Mayor Miller, a former publisher of The Berkshire Eagle, also initiated the the setting up of a commission in 1913 to establish a "system of parks" for the city. He donated 10 acres to Springside Park for "the good of the entire community " and his family later donated another 75 acres, according to the Berkshire Historical Society. Today, Pittsfield's many open spaces, public parks and conservation sites can help the city's resiliency to climate change. Trees can help filter pollution from the air and help soak up water during heavy storms. According to Mass Audubon, because of climate change, "Stronger storms can lead to erosion, weaken a tree's connection to the soil." Also, some types of forests could migrate northward in response to warmer climate and this could affect foliage and wildlife.
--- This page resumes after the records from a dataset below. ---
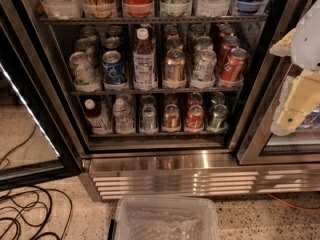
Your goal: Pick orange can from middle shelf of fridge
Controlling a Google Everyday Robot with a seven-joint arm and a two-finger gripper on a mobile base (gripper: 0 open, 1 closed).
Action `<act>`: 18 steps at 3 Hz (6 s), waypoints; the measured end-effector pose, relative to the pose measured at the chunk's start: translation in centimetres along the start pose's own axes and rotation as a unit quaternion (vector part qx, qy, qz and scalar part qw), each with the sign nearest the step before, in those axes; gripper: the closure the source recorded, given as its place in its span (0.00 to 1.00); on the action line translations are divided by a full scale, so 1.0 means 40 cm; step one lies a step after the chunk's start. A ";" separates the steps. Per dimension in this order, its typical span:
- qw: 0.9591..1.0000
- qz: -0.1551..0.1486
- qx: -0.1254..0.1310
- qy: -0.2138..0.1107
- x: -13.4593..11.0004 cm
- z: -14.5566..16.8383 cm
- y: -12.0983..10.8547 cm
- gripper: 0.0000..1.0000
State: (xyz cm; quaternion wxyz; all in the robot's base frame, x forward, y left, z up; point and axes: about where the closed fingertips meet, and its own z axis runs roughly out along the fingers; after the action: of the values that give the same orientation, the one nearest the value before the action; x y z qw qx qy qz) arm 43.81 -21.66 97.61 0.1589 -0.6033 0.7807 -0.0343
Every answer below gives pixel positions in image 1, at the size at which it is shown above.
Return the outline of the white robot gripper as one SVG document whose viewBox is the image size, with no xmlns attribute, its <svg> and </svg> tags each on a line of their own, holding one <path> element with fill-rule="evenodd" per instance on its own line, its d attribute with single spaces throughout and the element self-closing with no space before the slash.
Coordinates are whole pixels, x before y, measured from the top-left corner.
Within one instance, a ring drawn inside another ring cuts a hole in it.
<svg viewBox="0 0 320 240">
<path fill-rule="evenodd" d="M 280 92 L 270 130 L 277 136 L 296 131 L 304 119 L 320 104 L 320 0 L 317 0 L 296 27 L 273 44 L 269 53 L 291 60 L 304 70 L 299 76 L 287 76 Z"/>
</svg>
Although Pittsfield and Berkshire streets are no longer lined with the handsome elms, today in many parts of North America, disease-resistant elms are being planted and cared for. The trees are highly valued for their beauty, grace and for their history. Pittsfield's famous historic elm, in the center of Park Square, had been removed in the 1800s but became a distinguished part of the city's heritage.

Judy Waters is a Pittsfield native and former Richmond resident.